You can download the CleanedData.sav Many Labs Data here, and my analysis syntax here. I perform 8 t-tests and 2 Chi-square tests on 10 dependent variables, while the factor is either gender, or the random assignment to the high or low condition for the first question in the anchoring paradigm. You can download the output here. When we analyze the 10 dependent variables as a function of the anchoring condition, none of the differences are statistically significant (even though there are more than 6000 participants). You can play around with the script, repeating the analysis for the conditions related to the other three anchoring questions (remember to correct for multiple comparisons if you perform many tests), and see how randomization does a pretty good job at returning non-significant results even in very large sample sizes. If the null is always false, it is remarkably difficult to reject. Obviously, when we analyze the answer people gave on the first anchoring question, we find a huge effect of the high vs. low anchoring condition they were randomly assigned to. Here, NHST works. There is probably something going on. If the anchoring effect was a completely novel phenomenon, this would be an important first finding, to be followed by replications and extensions, and finally model building and testing.

The results change dramatically if we use Gender as a factor. There are Gender effects on dependent variables related to quote attribution, system justification, the gambler’s fallacy, imagined contact, the explicit evaluation of arts and math, and the norm of reciprocity. There are no significant differences in political identification (as conservative or liberal), on the response scale manipulation, or on gain vs. loss framing (even though p = .025, such a high p-value is stronger support for the null-hypothesis than for the alternative hypothesis with 5500 participants). It’s surprising that the null-hypothesis (gender does not influence the responses participants give) is rejected for seven out of ten effects. Personally (perhaps because I’ve got very little expertise in gender effects) I was actually extremely surprised, even though the effects are small (with Cohen d’s or around 0.09). This, ironically, shows that NHST works - I've learned gender effects are much more widespread than I'd have though before I wrote this blog post.



It also shows we have learned very little, because NHST when examining gender differences does not really tell us anything about WHY gender influences all these different dependent variables. We need better models to really know what’s going on. For the studies where there was no significant effect (such as political orientation), it is risky to conclude gender is irrelevant – perhaps there are moderators, and gender and political identification are related. 

Conclusion

We can reject the hypothesis that the null is always false.
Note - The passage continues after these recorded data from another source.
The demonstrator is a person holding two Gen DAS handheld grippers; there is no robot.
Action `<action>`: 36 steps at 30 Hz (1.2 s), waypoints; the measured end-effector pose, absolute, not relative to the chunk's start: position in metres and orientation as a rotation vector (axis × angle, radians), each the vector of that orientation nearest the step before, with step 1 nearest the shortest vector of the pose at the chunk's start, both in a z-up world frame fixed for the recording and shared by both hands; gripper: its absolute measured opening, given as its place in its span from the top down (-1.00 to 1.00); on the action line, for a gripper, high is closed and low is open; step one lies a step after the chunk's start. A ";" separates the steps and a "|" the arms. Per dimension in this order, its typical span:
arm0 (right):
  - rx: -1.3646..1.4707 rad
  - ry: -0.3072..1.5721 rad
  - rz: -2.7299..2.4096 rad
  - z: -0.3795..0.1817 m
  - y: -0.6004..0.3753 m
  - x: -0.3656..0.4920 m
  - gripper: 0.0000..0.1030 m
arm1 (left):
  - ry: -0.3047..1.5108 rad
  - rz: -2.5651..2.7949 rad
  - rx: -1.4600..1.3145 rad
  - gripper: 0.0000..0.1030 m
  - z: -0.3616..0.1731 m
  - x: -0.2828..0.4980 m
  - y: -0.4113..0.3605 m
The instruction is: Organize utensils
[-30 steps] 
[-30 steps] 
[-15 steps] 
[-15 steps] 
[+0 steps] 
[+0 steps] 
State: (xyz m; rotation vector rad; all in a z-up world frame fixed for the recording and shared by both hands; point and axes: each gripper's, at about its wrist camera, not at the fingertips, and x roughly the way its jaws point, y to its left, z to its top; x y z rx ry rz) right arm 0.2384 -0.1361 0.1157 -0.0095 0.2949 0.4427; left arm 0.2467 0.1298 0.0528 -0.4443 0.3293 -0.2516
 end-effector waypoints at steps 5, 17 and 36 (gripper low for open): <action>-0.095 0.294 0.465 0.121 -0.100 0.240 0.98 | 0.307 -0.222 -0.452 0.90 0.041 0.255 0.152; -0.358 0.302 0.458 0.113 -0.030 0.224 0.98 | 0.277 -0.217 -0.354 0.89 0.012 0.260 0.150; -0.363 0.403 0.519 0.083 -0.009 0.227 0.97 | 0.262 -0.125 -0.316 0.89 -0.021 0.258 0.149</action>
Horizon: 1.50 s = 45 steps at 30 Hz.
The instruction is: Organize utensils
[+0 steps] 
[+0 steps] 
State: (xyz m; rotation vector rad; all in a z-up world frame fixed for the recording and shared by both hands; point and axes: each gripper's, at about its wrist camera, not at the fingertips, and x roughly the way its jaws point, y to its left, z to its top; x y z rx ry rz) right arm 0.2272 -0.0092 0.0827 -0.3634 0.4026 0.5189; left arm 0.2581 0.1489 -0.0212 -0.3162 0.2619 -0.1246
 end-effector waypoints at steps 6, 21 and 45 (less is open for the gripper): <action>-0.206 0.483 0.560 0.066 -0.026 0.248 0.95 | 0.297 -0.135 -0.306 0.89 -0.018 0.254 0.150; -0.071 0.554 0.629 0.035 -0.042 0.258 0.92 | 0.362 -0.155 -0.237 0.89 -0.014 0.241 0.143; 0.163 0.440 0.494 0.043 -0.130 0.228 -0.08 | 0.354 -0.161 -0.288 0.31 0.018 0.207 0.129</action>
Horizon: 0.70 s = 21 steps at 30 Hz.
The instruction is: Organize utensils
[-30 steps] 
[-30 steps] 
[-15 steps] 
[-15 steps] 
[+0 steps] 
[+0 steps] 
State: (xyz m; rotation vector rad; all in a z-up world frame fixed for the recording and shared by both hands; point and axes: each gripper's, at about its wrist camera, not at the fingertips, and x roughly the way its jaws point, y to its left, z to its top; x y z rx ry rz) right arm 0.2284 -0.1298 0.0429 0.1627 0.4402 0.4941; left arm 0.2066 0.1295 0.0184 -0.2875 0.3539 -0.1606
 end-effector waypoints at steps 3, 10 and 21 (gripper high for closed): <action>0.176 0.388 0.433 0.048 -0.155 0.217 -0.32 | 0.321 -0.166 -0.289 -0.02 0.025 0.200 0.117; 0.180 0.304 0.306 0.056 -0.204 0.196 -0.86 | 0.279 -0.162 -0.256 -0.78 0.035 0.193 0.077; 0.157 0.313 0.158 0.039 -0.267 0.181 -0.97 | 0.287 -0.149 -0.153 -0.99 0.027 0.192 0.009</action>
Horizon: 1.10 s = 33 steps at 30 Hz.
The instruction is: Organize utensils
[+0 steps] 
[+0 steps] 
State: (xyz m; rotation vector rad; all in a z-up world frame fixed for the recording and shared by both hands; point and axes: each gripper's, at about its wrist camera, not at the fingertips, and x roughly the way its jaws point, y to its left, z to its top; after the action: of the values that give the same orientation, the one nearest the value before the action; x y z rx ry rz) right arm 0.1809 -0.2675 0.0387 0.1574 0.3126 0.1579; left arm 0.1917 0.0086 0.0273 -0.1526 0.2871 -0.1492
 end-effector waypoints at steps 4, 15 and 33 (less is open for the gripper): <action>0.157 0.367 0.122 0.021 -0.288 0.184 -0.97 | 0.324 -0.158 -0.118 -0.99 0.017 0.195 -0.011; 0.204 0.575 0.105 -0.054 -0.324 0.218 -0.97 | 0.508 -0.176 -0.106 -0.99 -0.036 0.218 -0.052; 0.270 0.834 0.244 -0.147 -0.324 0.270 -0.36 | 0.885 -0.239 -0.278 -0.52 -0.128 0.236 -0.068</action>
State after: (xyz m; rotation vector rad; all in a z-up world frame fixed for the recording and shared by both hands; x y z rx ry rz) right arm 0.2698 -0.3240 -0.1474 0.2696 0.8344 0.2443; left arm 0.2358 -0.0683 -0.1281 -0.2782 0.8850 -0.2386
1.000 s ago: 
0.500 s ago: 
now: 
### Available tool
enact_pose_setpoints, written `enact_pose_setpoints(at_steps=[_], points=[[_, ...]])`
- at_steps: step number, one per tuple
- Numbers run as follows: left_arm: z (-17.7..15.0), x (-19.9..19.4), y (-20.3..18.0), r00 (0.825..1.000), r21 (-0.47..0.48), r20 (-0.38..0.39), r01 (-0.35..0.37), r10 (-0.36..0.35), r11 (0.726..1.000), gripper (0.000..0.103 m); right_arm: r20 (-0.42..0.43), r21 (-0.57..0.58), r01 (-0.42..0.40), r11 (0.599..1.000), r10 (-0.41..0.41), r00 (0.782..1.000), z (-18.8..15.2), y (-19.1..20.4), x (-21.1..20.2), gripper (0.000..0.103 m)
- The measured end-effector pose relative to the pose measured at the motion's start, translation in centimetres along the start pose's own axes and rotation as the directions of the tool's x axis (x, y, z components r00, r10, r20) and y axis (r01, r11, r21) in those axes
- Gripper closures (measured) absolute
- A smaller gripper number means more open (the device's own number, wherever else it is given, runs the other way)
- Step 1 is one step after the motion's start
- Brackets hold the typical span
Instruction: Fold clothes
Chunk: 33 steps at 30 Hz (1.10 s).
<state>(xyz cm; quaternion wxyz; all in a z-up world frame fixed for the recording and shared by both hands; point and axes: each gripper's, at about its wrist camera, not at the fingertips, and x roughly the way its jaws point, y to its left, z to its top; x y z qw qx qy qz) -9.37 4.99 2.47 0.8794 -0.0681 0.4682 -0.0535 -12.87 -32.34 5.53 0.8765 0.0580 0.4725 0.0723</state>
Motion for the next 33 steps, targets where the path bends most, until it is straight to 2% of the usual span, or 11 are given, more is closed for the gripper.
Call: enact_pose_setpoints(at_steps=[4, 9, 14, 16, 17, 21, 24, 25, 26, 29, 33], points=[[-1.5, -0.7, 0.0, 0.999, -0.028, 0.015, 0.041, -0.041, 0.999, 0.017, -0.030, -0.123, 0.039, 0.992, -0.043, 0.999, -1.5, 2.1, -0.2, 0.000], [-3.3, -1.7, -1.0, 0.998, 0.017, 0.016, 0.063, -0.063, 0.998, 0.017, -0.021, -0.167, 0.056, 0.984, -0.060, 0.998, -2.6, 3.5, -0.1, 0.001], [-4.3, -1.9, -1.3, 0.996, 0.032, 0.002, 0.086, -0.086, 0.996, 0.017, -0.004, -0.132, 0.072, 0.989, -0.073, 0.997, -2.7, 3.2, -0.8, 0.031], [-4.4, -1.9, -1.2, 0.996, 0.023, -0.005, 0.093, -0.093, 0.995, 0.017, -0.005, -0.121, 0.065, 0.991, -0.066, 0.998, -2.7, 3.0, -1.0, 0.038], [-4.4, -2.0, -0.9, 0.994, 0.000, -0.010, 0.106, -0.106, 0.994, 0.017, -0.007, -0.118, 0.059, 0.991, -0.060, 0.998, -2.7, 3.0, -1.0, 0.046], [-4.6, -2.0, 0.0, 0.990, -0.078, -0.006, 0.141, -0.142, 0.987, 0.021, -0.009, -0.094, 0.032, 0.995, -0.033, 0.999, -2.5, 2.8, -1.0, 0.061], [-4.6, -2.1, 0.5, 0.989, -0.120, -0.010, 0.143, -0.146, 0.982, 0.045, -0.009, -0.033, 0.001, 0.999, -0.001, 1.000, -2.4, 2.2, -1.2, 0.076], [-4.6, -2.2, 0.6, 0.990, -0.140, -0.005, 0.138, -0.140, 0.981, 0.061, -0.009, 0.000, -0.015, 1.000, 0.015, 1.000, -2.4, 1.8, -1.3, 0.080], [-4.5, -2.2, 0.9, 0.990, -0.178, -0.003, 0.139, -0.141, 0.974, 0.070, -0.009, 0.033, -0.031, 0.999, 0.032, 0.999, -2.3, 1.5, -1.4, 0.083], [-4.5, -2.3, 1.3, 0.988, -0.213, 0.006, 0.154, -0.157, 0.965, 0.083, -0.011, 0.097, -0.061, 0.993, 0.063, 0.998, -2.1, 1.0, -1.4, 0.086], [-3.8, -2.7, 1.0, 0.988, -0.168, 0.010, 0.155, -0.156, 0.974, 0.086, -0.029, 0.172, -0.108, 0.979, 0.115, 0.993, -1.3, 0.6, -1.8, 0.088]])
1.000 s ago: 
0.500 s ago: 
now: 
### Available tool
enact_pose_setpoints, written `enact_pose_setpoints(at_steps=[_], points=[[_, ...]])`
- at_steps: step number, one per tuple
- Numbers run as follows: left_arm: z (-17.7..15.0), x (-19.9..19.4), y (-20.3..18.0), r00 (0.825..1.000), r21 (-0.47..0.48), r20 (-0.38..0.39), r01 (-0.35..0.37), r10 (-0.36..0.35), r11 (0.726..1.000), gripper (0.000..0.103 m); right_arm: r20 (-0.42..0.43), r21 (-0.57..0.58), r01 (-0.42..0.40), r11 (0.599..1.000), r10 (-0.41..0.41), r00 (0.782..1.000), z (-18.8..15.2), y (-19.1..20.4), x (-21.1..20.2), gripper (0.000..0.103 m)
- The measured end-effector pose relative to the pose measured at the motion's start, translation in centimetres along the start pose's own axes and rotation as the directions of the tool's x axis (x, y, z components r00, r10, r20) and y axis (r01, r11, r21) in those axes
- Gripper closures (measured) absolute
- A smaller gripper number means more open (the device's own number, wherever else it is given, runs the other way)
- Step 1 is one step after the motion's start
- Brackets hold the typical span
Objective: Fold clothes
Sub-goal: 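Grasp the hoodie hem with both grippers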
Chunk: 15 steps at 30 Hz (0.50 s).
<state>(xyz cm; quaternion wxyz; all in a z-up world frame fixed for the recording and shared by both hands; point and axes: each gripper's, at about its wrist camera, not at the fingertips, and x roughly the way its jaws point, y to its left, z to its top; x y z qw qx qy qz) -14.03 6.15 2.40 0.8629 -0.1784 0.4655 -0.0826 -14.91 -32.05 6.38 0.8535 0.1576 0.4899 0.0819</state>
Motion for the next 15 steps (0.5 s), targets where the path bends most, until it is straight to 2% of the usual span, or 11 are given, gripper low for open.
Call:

Generalizing statements about how the null-hypothesis is always false, and thus how null-hypothesis significance testing is a meaningless endeavor, are only partially accurate. The null hypothesis is always false, when it is false, but it’s true when it’s true. It's difficult to know when a not statistically significant difference reflects a Type 2 error (there is an effect, but it will only become significant if the statistical power is increased, for example by collecting more data), or whether it actually means the null is true. Null-hypothesis significance testing cannot be used to answer these questions. NHST can only reject the null-hypothesis, and when observed differences are not statistically significant, the outcome of a significance test necessarily remains inconclusive. But assuming the null-hypothesis is true in exploratory research, at least in experiments where random assignment to conditions is possible, is a useful statistical tool.